Quatre salles parisiennes où il avait déjà joué déclinent. « Une programmatrice m’a dit: ‘Je te connais, tu n’es peut-être pas génocidaire, mais si je fais un concert juif, je vais devoir prendre quatre mecs en plus à la sécu’, » raconte-t-il à l’AFP. Un autre argumente: « Je ne fais plus de klezmer. »

« Est-ce que c’est de l’antisémitisme ou une pure crainte sécuritaire ? », s’interroge-t-il. Son concert a finalement eu lieu jeudi mais au Musée d’art et d’histoire du judaïsme. « Je crois quand même pas avoir l’âge d’être dans un musée », ironise-t-il.

 

Difficile de jauger combien d’artistes juifs partagent son amertume et le sentiment de payer le prix d’avoir dénoncé à la fois le pogrom commis par le Hamas, le 7 octobre 2023 – les hommes armés avaient massacré plus de 1200 personnes dans le sud d’Israël et enlevé 251 personnes, qui avaient été prises en otage à Gaza – et la guerre à Gaza qui a suivi, qui ont creusé en France de profondes lignes de fractures.

Chanteuse soul active depuis 15 ans, Lisa Spada tournait jusqu’à peu à environ « 40 à 50 concerts par an » mais a dû abandonner sa carrière. « Je n’ai soudainement plus eu aucune proposition.
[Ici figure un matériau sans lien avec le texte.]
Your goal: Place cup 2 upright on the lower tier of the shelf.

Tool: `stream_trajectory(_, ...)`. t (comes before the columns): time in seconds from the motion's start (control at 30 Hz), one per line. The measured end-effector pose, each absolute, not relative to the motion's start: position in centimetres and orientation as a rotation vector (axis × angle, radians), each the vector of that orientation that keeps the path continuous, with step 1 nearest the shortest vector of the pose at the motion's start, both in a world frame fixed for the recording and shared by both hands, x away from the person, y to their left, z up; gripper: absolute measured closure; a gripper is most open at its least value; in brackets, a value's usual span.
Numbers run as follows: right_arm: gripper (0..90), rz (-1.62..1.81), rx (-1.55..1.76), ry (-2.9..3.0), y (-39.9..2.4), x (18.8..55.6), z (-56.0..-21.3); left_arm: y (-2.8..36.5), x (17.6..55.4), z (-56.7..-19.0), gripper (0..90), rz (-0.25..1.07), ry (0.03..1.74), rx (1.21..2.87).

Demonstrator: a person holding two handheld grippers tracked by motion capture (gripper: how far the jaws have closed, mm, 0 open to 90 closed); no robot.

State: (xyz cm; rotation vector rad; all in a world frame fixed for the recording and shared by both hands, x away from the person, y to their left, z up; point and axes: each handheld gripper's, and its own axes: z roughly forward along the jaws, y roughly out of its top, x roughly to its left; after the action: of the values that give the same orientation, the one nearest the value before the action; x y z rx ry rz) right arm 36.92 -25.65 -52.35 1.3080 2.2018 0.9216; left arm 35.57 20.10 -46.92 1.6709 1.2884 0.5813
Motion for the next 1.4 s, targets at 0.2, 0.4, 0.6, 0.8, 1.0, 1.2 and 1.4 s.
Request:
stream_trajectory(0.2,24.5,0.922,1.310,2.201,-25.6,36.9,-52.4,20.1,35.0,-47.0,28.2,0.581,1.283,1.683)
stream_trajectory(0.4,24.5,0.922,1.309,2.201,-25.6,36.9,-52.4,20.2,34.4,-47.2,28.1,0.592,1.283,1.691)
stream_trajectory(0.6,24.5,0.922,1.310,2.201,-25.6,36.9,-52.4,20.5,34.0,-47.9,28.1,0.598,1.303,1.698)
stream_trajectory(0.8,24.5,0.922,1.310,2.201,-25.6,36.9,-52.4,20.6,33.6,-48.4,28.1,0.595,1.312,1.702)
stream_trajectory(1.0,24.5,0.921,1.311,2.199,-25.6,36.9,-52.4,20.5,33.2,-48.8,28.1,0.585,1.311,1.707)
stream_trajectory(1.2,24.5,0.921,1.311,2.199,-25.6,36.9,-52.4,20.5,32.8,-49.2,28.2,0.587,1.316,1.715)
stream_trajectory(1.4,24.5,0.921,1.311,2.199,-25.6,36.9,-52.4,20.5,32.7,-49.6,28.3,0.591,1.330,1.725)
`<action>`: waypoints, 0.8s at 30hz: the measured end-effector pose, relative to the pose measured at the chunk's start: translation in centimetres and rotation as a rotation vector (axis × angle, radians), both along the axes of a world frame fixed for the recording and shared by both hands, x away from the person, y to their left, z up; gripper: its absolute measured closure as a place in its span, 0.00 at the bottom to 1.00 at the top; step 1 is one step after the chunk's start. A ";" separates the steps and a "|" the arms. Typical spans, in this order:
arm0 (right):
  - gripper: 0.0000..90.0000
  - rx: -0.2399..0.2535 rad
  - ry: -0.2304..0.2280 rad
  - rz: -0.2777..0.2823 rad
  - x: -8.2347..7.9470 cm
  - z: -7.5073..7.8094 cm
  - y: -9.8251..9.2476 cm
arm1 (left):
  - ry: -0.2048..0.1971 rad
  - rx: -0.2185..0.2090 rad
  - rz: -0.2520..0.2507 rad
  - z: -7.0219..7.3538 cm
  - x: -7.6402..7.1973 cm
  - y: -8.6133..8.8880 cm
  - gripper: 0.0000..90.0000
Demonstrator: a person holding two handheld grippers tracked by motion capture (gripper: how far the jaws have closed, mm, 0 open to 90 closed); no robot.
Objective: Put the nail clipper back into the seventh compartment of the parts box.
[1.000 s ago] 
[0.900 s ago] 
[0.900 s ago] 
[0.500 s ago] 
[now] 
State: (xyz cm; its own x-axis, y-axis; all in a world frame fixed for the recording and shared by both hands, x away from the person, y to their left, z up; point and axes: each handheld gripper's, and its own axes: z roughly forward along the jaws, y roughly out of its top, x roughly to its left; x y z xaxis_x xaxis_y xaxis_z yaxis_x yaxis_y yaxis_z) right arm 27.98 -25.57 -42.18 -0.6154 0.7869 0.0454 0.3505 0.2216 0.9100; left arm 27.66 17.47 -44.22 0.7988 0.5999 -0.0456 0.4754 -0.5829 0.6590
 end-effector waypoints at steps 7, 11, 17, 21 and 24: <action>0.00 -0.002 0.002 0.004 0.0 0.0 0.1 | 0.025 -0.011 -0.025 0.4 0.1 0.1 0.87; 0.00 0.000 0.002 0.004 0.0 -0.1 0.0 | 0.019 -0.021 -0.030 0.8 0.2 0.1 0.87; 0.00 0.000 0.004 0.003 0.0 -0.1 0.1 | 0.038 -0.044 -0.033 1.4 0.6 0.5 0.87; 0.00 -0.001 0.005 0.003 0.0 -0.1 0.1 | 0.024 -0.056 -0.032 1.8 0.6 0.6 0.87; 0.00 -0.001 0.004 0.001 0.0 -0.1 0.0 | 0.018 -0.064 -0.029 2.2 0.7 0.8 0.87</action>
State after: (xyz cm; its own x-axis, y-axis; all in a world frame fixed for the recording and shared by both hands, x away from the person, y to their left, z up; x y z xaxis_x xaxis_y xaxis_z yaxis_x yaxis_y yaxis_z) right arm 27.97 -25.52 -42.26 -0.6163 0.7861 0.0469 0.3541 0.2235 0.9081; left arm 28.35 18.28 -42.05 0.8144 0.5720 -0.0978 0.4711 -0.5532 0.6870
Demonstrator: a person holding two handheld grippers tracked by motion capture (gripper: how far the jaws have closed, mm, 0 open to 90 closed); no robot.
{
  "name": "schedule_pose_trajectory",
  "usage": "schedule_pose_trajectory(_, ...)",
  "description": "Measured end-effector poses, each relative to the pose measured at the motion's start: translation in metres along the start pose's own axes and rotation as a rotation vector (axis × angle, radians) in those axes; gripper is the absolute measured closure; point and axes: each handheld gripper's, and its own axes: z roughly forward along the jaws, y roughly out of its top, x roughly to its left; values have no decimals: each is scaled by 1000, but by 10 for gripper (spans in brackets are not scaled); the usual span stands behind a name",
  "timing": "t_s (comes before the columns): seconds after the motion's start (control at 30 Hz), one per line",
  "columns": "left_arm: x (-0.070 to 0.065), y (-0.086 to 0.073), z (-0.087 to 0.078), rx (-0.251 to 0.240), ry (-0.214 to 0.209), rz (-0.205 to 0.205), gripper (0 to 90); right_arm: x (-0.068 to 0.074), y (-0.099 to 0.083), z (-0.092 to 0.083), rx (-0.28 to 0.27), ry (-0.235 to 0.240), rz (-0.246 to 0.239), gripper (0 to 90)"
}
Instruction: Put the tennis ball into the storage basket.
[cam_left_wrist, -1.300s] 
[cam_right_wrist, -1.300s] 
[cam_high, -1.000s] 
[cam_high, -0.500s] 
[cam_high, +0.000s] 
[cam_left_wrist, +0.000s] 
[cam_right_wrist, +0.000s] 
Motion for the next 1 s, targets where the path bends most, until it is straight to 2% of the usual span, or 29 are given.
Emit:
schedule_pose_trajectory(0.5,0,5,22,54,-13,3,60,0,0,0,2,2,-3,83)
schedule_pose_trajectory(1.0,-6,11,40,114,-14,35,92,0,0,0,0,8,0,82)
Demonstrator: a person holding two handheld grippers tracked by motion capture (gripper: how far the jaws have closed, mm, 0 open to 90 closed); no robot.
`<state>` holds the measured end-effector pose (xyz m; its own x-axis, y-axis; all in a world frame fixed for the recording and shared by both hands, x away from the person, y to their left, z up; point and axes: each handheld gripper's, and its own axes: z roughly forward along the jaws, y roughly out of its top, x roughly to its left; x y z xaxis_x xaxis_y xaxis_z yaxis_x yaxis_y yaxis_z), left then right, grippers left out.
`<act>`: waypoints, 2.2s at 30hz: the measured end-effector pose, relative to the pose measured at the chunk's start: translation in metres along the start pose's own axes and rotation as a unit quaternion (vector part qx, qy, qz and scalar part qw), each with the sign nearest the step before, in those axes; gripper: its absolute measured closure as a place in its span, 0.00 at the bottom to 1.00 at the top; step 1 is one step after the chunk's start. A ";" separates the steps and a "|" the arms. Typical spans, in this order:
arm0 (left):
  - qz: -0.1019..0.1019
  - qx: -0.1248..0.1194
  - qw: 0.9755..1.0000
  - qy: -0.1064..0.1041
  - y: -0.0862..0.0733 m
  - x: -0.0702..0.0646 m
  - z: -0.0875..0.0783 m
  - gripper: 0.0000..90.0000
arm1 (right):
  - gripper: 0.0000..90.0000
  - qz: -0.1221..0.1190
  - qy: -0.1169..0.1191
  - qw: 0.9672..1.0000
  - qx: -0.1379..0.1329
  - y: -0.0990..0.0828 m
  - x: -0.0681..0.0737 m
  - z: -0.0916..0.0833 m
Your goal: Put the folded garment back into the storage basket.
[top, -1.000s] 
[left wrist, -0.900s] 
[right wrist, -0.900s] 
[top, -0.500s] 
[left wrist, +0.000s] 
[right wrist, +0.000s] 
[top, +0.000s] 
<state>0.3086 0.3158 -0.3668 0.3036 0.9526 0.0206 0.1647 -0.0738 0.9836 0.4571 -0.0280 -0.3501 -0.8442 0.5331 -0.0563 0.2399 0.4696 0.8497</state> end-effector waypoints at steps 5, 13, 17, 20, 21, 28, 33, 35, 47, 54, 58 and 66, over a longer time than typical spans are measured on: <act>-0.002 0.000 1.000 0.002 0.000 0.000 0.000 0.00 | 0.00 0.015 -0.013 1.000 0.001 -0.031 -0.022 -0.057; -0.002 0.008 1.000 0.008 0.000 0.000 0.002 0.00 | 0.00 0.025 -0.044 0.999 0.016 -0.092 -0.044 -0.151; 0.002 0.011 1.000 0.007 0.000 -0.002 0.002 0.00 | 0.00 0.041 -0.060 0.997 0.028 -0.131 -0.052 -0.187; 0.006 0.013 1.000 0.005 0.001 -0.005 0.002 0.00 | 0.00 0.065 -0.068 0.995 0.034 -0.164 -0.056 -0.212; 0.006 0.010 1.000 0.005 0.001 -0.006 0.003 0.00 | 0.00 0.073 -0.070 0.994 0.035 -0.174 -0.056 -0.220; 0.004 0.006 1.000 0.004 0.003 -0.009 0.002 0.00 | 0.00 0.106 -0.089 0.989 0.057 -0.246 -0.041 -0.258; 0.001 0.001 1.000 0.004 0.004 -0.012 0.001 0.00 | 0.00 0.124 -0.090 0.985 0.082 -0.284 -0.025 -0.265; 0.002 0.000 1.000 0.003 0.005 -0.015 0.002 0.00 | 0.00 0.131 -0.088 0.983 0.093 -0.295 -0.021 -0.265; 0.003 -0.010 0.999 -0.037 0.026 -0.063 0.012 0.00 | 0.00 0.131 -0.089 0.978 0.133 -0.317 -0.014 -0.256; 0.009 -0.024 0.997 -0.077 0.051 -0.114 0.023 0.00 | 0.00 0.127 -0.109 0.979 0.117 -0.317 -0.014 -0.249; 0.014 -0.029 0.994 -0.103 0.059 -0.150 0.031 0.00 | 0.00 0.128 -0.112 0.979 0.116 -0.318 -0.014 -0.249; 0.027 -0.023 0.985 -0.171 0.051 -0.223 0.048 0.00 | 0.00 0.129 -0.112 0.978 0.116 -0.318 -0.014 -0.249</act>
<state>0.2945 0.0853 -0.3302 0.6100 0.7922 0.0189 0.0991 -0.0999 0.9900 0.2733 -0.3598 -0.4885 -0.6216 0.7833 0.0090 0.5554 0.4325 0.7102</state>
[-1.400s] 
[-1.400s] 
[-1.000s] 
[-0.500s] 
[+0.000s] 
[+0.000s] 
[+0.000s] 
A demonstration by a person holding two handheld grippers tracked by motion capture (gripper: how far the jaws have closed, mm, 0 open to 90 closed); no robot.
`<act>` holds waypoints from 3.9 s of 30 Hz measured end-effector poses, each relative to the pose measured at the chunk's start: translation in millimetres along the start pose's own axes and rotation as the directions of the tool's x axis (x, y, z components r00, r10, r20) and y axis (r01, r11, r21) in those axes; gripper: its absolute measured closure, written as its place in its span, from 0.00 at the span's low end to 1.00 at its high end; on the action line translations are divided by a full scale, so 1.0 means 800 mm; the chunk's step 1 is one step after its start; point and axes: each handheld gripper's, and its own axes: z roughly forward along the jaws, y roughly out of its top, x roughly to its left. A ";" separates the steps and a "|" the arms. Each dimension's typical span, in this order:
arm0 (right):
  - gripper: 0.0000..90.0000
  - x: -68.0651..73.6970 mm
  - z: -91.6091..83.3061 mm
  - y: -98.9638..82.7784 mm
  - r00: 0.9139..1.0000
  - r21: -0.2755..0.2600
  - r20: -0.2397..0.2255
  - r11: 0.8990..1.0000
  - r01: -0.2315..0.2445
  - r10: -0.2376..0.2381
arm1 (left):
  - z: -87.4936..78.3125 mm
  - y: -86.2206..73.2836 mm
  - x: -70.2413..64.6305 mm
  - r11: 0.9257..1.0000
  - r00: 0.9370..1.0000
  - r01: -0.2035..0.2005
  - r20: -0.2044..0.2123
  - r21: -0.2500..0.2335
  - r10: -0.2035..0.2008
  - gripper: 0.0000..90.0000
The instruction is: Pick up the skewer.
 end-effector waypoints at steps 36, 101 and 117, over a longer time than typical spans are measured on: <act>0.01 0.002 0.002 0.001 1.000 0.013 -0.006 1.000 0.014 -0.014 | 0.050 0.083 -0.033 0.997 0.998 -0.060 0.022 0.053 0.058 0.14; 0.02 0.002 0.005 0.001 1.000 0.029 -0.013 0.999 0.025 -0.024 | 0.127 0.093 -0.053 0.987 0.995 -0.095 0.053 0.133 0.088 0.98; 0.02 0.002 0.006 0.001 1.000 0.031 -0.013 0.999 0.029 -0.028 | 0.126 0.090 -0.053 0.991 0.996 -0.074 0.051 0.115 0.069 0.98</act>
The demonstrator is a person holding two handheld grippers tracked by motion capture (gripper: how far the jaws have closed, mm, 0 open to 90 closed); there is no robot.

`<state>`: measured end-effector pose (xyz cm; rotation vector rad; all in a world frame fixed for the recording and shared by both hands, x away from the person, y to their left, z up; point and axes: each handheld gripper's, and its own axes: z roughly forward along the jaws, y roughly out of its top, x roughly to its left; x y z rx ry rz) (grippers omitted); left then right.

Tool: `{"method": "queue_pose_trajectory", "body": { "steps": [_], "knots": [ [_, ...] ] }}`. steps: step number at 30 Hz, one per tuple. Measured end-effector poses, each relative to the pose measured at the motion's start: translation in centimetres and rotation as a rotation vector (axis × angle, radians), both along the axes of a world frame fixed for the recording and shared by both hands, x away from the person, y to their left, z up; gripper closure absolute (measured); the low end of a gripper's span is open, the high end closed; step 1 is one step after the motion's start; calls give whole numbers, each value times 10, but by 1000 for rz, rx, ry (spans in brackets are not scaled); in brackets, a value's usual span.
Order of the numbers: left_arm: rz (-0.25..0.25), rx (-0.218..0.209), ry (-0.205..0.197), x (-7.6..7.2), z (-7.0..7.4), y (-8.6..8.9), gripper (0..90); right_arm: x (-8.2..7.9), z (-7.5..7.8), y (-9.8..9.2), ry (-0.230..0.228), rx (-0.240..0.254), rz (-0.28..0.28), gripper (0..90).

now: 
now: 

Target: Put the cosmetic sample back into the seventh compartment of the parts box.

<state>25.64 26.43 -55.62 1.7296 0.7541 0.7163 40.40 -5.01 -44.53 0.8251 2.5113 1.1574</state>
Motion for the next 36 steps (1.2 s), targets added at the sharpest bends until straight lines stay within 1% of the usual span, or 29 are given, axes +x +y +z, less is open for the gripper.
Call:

J’avais l’impression d’être devenue infréquentable », raconte-t-elle à l’AFP.

« C’est plus insidieux qu’un boycott. J’ai ressenti un climat de suspicion après le 7-Octobre parce que j’ai dénoncé le silence de mes frères et soeurs de musique et ça a été assimilé à un soutien à un génocide », dit cette ex-sympathisante de la gauche radicale, qui se sent victime de la « cancel culture ».

Sous couvert de l’anonymat, un jazzman bien implanté à Paris assure, lui, ne pas être « directement impacté » dans son travail mais ressent, en tant que juif, un « climat pesant ». « Il y a une sorte de maccarthysme potentiel qui est flippant », raconte-t-il à l’AFP.

Signe de la crispation généralisée autour du sujet, le même spectre d’un « maccarthysme à la française » a été agité après l’annulation, sous la pression d’associations, d’un colloque sur la Palestine qui devait avoir lieu au Collège de France, et qui a finalement pu se tenir dans un autre endroit.

Parallèlement, certains artistes israéliens font, eux, l’objet d’appels directs au boycott, comme le chanteur franco-israélien Amir, et des militants propalestiniens ont récemment perturbé le concert de l’Orchestre philharmonique d’Israël à Paris.

« Non-sens »

Clarinettiste française versée dans la culture yiddish, Marine Goldwaser raconte, elle, la montée en puissance des questions de sécurité dès qu’elle se produit sur scène en France, en Allemagne ou en Pologne.

« Il y a toujours cette question et aussi celle de savoir comment présenter les choses en édulcorant certains points », dit-elle à l’AFP. « Il faut éviter le mot musique juive, rester un peu dans le brouillard pour ne pas risquer d’être ciblées. »

L’onde de choc de la guerre à Gaza l’a aussi atteinte parce que l’un des musiciens avec qui elle avait conçu un projet baptisé « Noces yiddish » n’a soudainement plus voulu y être associé. Des heures de discussion n’y ont rien changé.

« C’est vraiment un non-sens d’associer la culture yiddish à l’État d’Israël mais cet amalgame est tellement ancré qu’il a tout emporté », se désole Marine Goldwaser, 37 ans, regrettant que cette musique soit renvoyée à ses seules racines juives alors qu’elle est le fruit d’un « métissage ».

Directrice artistique du festival Jazz’n’Klezmer, dont la 23e édition se tient jusqu’au 23 novembre, Laurence Haziza témoigne, elle aussi, d’un climat qui conduit une salle partenaire à refuser d’afficher le nom de l’évènement.

« La chose qui est surprenante c’est qu’on est un festival français de musique juive, pas du tout un festival israélien », explique-t-elle. « Des salles ont sans doute peur pour leur public mais cela déploie une toile perverse d’invisibilité sur certains artistes ».